Mrs. Martha Bethune Baliol was a person of quality and fortune, as these are esteemed in Scotland. Her family was ancient, and her connections honourable. She was not fond of specially indicating her exact age, but her juvenile recollections stretched backwards till before the eventful year 1745, and she remembered the Highland clans being in possession of the Scottish capital, though probably only as an indistinct vision. Her fortune, independent by her father's bequest, was rendered opulent by the death of more than one brave brother, who fell successively in the service of their country, so that the family estates became vested in the only surviving child of the ancient house of Bethune Baliol. My intimacy was formed with the excellent lady after this event, and when she was already something advanced in age.

She inhabited, when in Edinburgh, where she regularly spent the winter season, one of those old hotels which, till of late, were to be found in the neighbourhood of the Canongate and of the Palace of Holyrood House, and which, separated from the street, now dirty and vulgar, by paved courts and gardens of some extent, made amends for an indifferent access, by showing something of aristocratic state and seclusion when you were once admitted within their precincts. They have pulled her house down; for, indeed, betwixt building and burning, every ancient monument of the Scottish capital is now likely to be utterly demolished. I pause on the recollections of the place, however; and since nature has denied a pencil when she placed a pen in my hand, I will endeavour to make words answer the purpose of delineation.
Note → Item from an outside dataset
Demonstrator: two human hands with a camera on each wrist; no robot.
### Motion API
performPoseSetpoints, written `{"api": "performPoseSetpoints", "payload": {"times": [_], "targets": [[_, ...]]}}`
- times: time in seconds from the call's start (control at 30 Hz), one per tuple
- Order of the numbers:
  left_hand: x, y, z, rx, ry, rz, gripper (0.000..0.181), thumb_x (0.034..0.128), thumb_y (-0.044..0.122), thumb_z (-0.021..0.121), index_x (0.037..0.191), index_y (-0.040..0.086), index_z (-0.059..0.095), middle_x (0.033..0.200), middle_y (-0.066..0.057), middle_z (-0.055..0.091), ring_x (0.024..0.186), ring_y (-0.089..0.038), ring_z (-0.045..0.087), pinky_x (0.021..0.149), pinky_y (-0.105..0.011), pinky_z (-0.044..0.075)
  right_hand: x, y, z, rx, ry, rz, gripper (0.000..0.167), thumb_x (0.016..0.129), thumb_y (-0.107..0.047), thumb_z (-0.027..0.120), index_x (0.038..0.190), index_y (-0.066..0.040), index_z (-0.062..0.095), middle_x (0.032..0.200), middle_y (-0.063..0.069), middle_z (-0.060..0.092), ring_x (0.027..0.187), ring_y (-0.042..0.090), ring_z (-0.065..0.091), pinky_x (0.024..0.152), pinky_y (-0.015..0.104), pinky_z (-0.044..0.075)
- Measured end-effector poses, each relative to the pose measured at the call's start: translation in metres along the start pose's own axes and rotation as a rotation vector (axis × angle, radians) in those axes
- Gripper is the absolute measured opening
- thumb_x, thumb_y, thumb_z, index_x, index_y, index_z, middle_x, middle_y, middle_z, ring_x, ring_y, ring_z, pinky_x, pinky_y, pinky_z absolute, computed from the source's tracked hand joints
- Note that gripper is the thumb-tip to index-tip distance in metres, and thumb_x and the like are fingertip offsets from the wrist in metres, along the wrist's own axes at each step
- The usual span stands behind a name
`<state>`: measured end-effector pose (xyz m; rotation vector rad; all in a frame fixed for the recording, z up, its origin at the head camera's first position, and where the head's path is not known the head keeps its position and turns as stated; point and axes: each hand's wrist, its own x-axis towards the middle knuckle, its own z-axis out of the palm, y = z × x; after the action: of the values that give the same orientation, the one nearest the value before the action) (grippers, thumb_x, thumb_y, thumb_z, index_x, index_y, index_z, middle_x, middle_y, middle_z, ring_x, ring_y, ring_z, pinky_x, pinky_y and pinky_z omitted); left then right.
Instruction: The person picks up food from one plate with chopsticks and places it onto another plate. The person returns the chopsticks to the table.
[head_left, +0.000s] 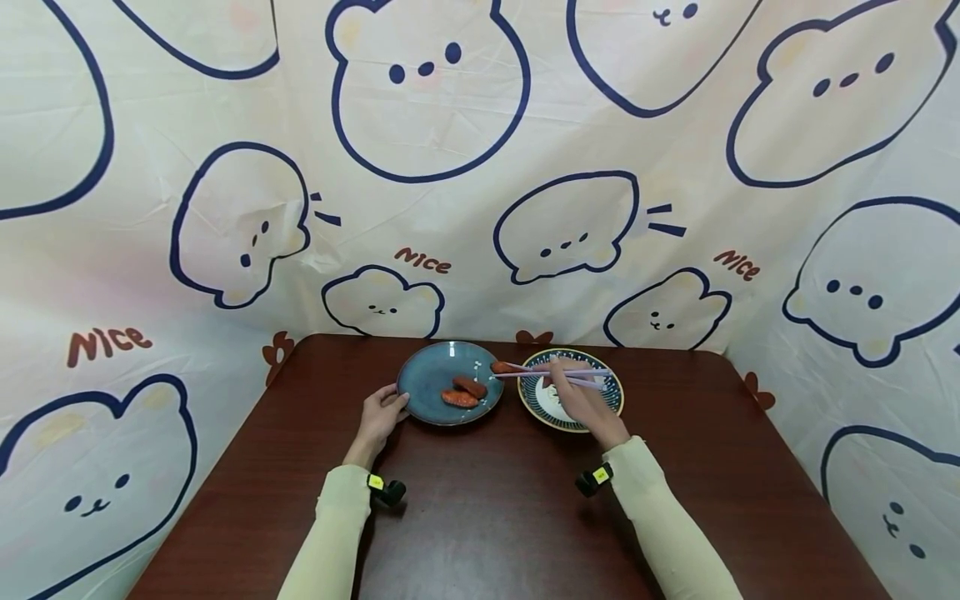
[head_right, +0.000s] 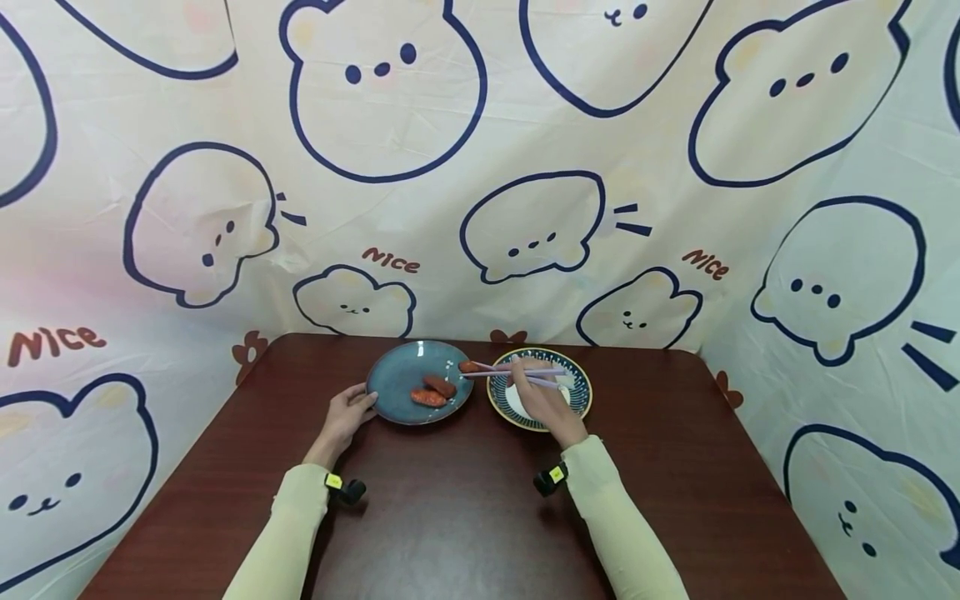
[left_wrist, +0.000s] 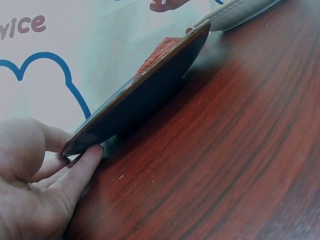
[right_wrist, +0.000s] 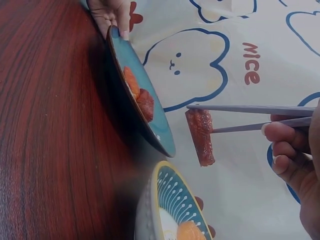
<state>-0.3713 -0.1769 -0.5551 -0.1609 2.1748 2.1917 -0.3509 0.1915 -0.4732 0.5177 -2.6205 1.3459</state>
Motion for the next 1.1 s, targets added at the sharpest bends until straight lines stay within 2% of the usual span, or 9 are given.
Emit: {"api": "performPoseSetpoints", "payload": {"times": [0.13, 0.23, 0.3, 0.37, 0.53, 0.6, 0.7, 0.8, 1.1], "targets": [[-0.001, 0.000, 0.000, -0.001, -0.003, -0.006, 0.051, 0.1073, 0.009, 0.053, 0.153, -0.006, 0.036, 0.147, -0.032, 0.047, 0.133, -0.044, 0.052, 0.108, -0.044, 0.053, 0.003, 0.001, 0.004, 0.004, -0.042, 0.072, 0.063, 0.109, -0.057, 0.026, 0.121, -0.019, 0.076, 0.103, 0.004, 0.066, 0.099, 0.029, 0.057, 0.081, 0.036, 0.048], [-0.001, 0.000, 0.000, -0.002, -0.003, -0.011, 0.051, 0.1072, 0.009, 0.053, 0.153, -0.006, 0.036, 0.147, -0.032, 0.046, 0.133, -0.044, 0.052, 0.108, -0.044, 0.053, 0.004, 0.002, 0.006, 0.030, -0.089, 0.151, 0.063, 0.107, -0.060, 0.026, 0.125, -0.020, 0.071, 0.112, 0.012, 0.063, 0.109, 0.033, 0.052, 0.085, 0.036, 0.046], [-0.001, 0.000, 0.000, -0.002, -0.001, -0.012, 0.051, 0.1072, 0.009, 0.053, 0.153, -0.006, 0.035, 0.148, -0.032, 0.046, 0.133, -0.044, 0.052, 0.108, -0.045, 0.053, 0.005, 0.002, 0.008, 0.047, -0.091, 0.161, 0.062, 0.106, -0.060, 0.027, 0.125, -0.018, 0.070, 0.114, 0.015, 0.062, 0.111, 0.036, 0.051, 0.086, 0.037, 0.045], [-0.001, 0.000, 0.000, -0.003, -0.001, -0.012, 0.051, 0.1072, 0.009, 0.053, 0.153, -0.006, 0.035, 0.148, -0.032, 0.046, 0.133, -0.044, 0.052, 0.108, -0.044, 0.053, 0.006, 0.004, 0.009, 0.035, -0.052, 0.100, 0.060, 0.109, -0.055, 0.028, 0.123, -0.015, 0.071, 0.109, 0.016, 0.066, 0.106, 0.037, 0.055, 0.084, 0.036, 0.046], [-0.001, 0.001, 0.000, -0.007, -0.004, -0.006, 0.051, 0.1072, 0.008, 0.052, 0.153, -0.006, 0.036, 0.148, -0.032, 0.046, 0.133, -0.044, 0.052, 0.108, -0.044, 0.053, 0.008, 0.008, 0.012, -0.008, 0.045, -0.051, 0.055, 0.113, -0.040, 0.031, 0.117, -0.010, 0.077, 0.089, 0.008, 0.072, 0.088, 0.024, 0.061, 0.077, 0.033, 0.047], [-0.001, 0.001, 0.000, -0.007, -0.005, -0.002, 0.051, 0.1072, 0.008, 0.052, 0.153, -0.007, 0.035, 0.148, -0.032, 0.045, 0.133, -0.045, 0.052, 0.108, -0.045, 0.053, 0.009, 0.009, 0.013, -0.002, 0.053, -0.055, 0.055, 0.113, -0.040, 0.032, 0.114, -0.011, 0.078, 0.085, 0.003, 0.071, 0.087, 0.020, 0.061, 0.079, 0.034, 0.049], [-0.001, 0.001, -0.001, -0.005, -0.006, 0.001, 0.051, 0.1072, 0.008, 0.052, 0.153, -0.007, 0.035, 0.148, -0.032, 0.045, 0.133, -0.045, 0.051, 0.107, -0.045, 0.054, 0.011, 0.011, 0.014, 0.016, 0.057, -0.052, 0.057, 0.113, -0.041, 0.032, 0.101, -0.010, 0.079, 0.090, 0.005, 0.073, 0.096, 0.020, 0.064, 0.088, 0.038, 0.051], [-0.001, 0.001, 0.000, -0.002, -0.006, 0.003, 0.051, 0.1072, 0.008, 0.052, 0.153, -0.007, 0.035, 0.148, -0.032, 0.045, 0.133, -0.045, 0.052, 0.106, -0.044, 0.054, 0.012, 0.012, 0.015, 0.020, 0.058, -0.060, 0.058, 0.112, -0.041, 0.032, 0.098, -0.009, 0.078, 0.092, 0.010, 0.074, 0.097, 0.022, 0.065, 0.091, 0.042, 0.052], [-0.002, 0.002, 0.000, 0.004, -0.006, 0.008, 0.051, 0.1071, 0.008, 0.052, 0.153, -0.007, 0.036, 0.148, -0.032, 0.046, 0.132, -0.045, 0.052, 0.106, -0.044, 0.055, 0.014, 0.012, 0.020, 0.016, 0.040, -0.056, 0.058, 0.112, -0.044, 0.031, 0.114, -0.009, 0.078, 0.095, 0.018, 0.073, 0.093, 0.027, 0.065, 0.083, 0.036, 0.051]]}}
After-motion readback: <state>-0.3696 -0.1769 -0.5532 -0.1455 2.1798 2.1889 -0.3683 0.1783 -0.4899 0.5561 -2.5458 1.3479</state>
Baliol's Lodging, so was the mansion named, reared its high stack of chimneys, among which were seen a turret or two, and one of those small projecting platforms called bartizans, above the mean and modern buildings which line the south side of the Canongate, towards the lower end of that street, and not distant from the Palace. A PORTE COCHERE, having a wicket for foot passengers, was, upon due occasion, unfolded by a lame old man, tall, grave, and thin, who tenanted a hovel beside the gate, and acted as porter. To this office he had been promoted by my friend's charitable feelings for an old soldier, and partly by an idea that his head, which was a very fine one, bore some resemblance to that of Garrick in the character of Lusignan. He was a man saturnine, silent, and slow in his proceedings, and would never open the PORTE COCHERE to a hackney coach, indicating the wicket with his finger as the proper passage for all who came in that obscure vehicle, which was not permitted to degrade with its ticketed presence the dignity of Baliol's Lodging. I do not think this peculiarity would have met with his lady's approbation, any more than the occasional partiality of Lusignan, or, as mortals called him, Archie Macready, to a dram. But Mrs. Martha Bethune Baliol, conscious that, in case of conviction, she could never have prevailed upon herself to dethrone the King of Palestine from the stone bench on which he sat for hours knitting his stocking, refused, by accrediting the intelligence, even to put him upon his trial, well judging that he would observe more wholesome caution if he conceived his character unsuspected, than if he were detected, and suffered to pass unpunished. For after all, she said, it would be cruel to dismiss an old Highland soldier for a peccadillo so appropriate to his country and profession.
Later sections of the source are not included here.